→ **What you need to do**
As the answer, set down the lines below from the one containing "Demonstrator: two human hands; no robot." through the one containing "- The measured", exactly and inclusively, and no others.

→ **Provided material**
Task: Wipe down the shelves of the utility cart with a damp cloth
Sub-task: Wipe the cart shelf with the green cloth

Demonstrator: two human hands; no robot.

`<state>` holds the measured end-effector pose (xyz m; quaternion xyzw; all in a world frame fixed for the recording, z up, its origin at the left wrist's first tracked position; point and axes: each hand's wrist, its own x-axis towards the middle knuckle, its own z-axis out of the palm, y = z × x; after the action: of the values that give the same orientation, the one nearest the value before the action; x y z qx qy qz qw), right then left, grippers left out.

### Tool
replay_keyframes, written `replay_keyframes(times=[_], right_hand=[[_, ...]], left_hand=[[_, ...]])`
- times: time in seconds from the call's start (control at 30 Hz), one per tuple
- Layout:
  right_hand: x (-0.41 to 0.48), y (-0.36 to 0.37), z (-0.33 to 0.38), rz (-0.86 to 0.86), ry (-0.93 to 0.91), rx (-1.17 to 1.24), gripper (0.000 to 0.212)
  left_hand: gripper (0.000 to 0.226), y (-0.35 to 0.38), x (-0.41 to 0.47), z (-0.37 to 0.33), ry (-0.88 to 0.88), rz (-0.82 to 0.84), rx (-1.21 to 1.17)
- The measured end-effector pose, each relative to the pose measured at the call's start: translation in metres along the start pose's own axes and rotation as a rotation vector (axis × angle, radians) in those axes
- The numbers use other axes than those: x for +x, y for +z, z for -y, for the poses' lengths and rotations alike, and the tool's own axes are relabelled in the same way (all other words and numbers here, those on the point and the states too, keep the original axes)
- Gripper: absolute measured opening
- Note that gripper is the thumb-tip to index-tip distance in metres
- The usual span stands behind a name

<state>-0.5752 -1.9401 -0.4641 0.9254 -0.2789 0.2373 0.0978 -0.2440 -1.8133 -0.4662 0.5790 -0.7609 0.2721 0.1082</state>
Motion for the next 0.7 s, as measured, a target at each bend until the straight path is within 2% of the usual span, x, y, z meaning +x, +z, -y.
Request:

→ **Result**
Demonstrator: two human hands; no robot.

`<state>` holds the measured end-effector pose (xyz m; quaternion xyzw; all in a world frame fixed for the recording, z up, its origin at the left wrist's first tracked position; point and axes: each hand's wrist, its own x-axis towards the middle knuckle, its own z-axis out of the palm, y = z × x; after the action: of the values that give the same orientation, the one nearest the value before the action; x y z qx qy qz qw), right then left, grippers left out.

### Tool
replay_keyframes, written `replay_keyframes(times=[_], right_hand=[[_, ...]], left_hand=[[_, ...]])`
- times: time in seconds from the call's start (control at 30 Hz), one per tuple
- Layout:
  right_hand: x (-0.41 to 0.48), y (-0.36 to 0.37), z (-0.33 to 0.38), rz (-0.86 to 0.86), ry (-0.93 to 0.91), rx (-1.17 to 1.24), gripper (0.000 to 0.212)
  left_hand: gripper (0.000 to 0.226), y (-0.35 to 0.38), x (-0.41 to 0.47), z (-0.37 to 0.33), ry (-0.88 to 0.88), rz (-0.82 to 0.84), rx (-1.21 to 1.17)
- The measured end-effector pose, each relative to the pose measured at the call's start: translation in metres along the start pose's own axes and rotation as a rotation vector (axis × angle, radians) in those axes

Nothing more remains to be done for this exercise.